__Your objective__
Start the output with the opening line of the listing below and continue, reproducing each line exactly, up to and including the line that contains "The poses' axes".

__Data for this exercise__
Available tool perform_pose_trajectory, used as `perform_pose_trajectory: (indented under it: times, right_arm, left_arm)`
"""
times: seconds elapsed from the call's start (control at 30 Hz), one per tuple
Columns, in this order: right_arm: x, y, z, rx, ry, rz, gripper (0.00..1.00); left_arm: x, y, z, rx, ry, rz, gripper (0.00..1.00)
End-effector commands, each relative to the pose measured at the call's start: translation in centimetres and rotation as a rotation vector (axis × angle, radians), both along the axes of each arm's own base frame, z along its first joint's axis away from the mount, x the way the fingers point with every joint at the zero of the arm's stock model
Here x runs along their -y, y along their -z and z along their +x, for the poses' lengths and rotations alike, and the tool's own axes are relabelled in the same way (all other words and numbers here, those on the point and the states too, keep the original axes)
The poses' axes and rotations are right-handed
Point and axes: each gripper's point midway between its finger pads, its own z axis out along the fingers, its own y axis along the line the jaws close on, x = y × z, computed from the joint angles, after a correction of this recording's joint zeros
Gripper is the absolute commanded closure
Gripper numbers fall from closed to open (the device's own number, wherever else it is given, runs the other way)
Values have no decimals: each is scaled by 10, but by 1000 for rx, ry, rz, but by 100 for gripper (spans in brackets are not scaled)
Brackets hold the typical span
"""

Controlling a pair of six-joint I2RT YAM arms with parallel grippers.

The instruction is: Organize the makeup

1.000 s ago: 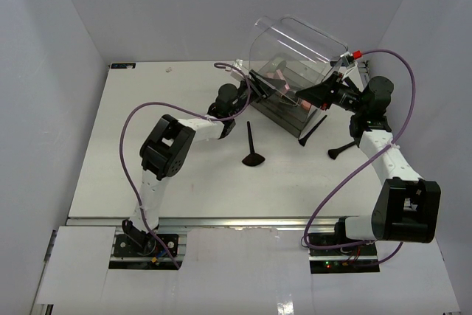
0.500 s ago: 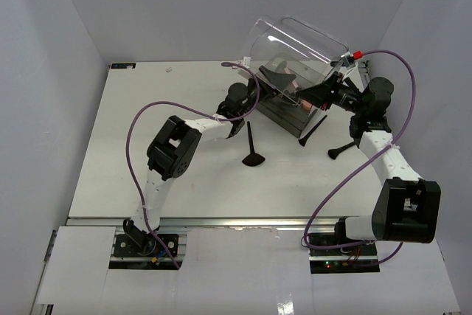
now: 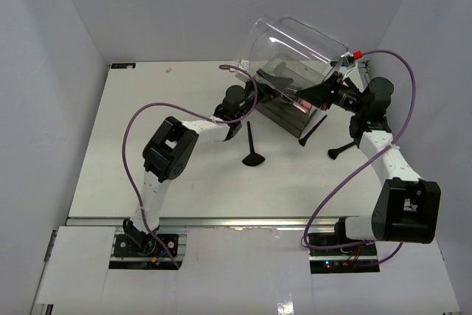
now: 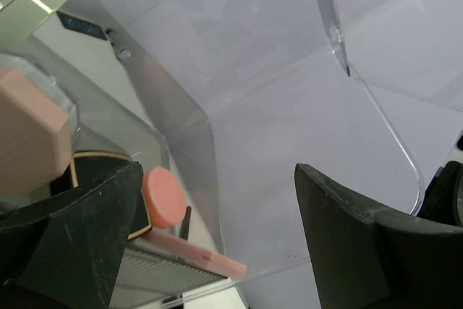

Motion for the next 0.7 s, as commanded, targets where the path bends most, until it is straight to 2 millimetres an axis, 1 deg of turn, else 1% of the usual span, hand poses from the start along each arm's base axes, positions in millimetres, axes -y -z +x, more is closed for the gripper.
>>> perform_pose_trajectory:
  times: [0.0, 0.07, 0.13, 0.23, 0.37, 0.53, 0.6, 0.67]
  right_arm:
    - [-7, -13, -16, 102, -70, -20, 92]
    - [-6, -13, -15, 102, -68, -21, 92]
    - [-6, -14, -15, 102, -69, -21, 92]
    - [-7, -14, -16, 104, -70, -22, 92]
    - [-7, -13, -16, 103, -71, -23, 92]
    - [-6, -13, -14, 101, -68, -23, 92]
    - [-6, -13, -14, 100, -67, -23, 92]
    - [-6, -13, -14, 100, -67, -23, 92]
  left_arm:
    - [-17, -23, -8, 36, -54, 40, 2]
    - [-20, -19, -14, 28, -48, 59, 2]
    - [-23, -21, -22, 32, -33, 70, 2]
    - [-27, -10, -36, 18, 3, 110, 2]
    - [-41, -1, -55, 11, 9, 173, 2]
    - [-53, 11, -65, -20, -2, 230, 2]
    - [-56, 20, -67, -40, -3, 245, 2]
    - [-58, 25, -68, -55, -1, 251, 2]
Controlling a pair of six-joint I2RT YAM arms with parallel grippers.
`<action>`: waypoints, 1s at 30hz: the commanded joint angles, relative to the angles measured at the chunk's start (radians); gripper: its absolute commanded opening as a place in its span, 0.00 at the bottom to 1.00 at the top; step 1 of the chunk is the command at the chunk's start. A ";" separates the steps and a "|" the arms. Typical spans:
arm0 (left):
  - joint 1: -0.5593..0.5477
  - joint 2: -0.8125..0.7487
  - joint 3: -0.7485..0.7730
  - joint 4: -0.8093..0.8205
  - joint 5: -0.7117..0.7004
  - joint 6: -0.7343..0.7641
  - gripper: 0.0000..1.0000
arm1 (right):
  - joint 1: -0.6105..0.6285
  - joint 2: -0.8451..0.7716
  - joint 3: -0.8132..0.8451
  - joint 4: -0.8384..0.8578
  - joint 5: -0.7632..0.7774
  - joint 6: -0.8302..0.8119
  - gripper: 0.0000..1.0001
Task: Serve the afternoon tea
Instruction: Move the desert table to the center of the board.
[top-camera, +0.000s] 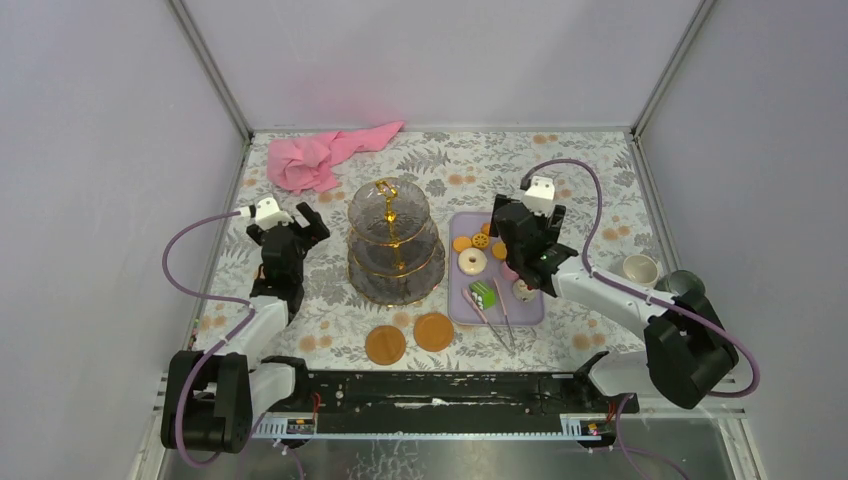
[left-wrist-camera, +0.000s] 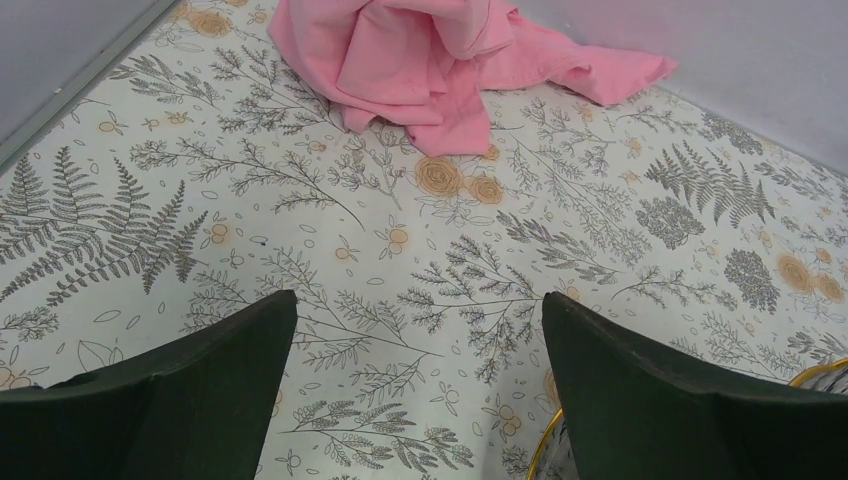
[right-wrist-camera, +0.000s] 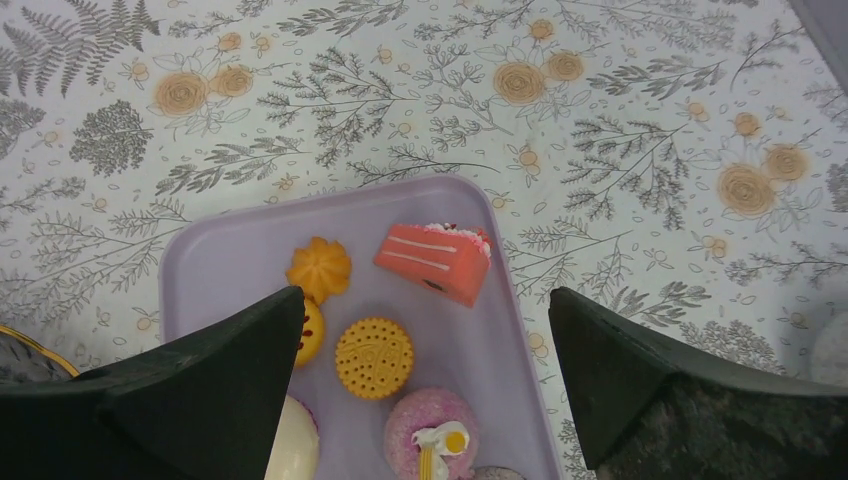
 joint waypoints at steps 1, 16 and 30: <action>-0.006 -0.012 0.038 -0.006 0.001 -0.012 1.00 | 0.032 -0.032 0.038 -0.036 0.131 -0.028 0.99; -0.009 0.019 0.045 0.015 0.041 -0.035 1.00 | -0.058 -0.080 0.127 -0.513 0.317 0.431 0.91; -0.085 -0.022 0.036 0.005 0.008 -0.042 1.00 | -0.272 -0.026 0.272 -0.848 0.258 0.658 0.90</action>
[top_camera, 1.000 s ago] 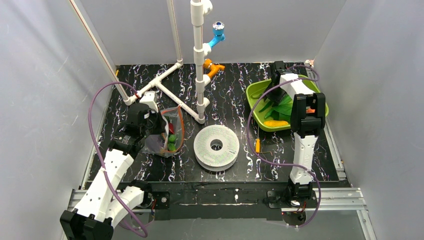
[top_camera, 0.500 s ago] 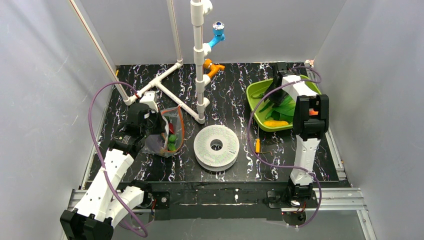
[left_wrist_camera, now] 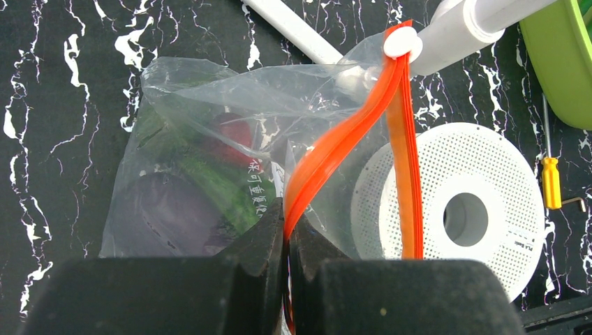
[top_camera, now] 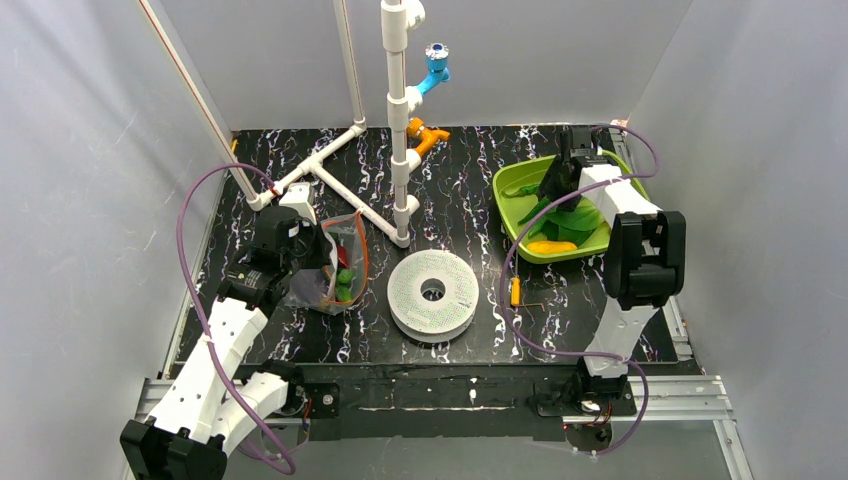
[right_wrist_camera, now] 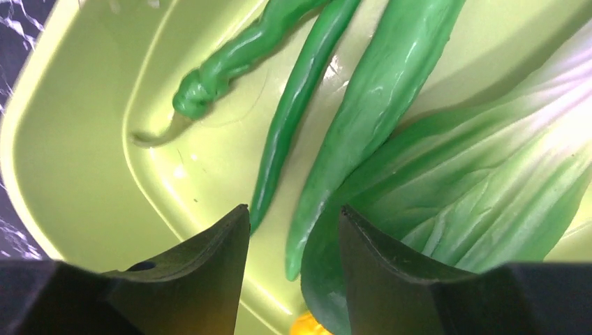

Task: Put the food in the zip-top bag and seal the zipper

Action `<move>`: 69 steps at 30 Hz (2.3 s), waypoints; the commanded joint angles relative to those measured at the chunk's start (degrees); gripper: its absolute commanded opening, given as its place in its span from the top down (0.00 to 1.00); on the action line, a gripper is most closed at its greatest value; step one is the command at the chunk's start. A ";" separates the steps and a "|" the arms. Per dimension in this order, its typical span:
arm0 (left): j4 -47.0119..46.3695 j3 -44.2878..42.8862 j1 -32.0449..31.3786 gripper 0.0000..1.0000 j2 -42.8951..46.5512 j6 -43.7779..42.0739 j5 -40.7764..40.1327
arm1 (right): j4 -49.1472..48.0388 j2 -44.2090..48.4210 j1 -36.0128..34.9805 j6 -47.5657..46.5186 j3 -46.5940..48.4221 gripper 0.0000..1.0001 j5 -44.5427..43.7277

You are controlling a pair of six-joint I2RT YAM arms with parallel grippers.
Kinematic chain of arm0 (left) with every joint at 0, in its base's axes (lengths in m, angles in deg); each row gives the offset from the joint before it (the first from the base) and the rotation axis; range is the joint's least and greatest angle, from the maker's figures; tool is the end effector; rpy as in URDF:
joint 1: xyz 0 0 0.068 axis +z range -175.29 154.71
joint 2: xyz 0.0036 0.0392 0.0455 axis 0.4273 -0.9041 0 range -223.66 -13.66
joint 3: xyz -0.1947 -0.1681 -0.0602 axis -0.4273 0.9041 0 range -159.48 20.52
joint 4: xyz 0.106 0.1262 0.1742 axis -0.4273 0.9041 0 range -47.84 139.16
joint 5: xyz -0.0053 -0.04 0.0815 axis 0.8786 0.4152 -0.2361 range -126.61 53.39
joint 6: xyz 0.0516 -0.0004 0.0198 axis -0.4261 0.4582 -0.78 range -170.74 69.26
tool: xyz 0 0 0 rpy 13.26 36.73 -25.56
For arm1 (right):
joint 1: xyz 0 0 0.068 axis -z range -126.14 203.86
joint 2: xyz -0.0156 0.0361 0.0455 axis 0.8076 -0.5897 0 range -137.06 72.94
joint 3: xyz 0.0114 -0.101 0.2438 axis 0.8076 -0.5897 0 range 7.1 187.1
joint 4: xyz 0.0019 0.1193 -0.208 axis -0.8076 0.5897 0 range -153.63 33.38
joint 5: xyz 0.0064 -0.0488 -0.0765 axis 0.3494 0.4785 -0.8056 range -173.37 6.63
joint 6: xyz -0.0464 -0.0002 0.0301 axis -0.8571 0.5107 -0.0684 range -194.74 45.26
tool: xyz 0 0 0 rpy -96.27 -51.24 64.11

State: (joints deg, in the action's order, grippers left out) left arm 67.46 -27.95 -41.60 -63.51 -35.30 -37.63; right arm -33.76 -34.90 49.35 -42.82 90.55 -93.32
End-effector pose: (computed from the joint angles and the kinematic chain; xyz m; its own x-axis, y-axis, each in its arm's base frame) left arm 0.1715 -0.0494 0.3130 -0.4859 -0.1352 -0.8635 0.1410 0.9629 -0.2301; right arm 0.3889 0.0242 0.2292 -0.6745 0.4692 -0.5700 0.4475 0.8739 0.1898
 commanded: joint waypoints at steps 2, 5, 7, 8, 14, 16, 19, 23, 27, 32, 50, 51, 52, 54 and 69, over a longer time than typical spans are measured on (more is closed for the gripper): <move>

__Solution for this task__
Available tool perform_pose_trajectory, used as `perform_pose_trajectory: (indented under it: times, right_arm, left_arm)`
"""
times: seconds elapsed from the call's start (control at 30 Hz), one per tuple
Columns, in this order: right_arm: x, y, z, rx, ry, rz, gripper (0.00..1.00); left_arm: x, y, z, rx, ry, rz, gripper (0.00..1.00)
End-effector commands, each relative to the pose measured at the call's start: translation in centimetres and rotation as a rotation vector (axis × angle, radians), both along the axes of each arm's own base frame, z along its first joint's axis away from the mount, x the way the fingers point with every joint at the zero of the arm's stock model
Here x runs along their -y, y along their -z and z along their +x, for the poses' lengths and rotations alike, and the tool's own axes are relabelled in the same way (all other words and numbers here, those on the point and the states too, keep the original axes)
The poses' axes and rotations are right-handed

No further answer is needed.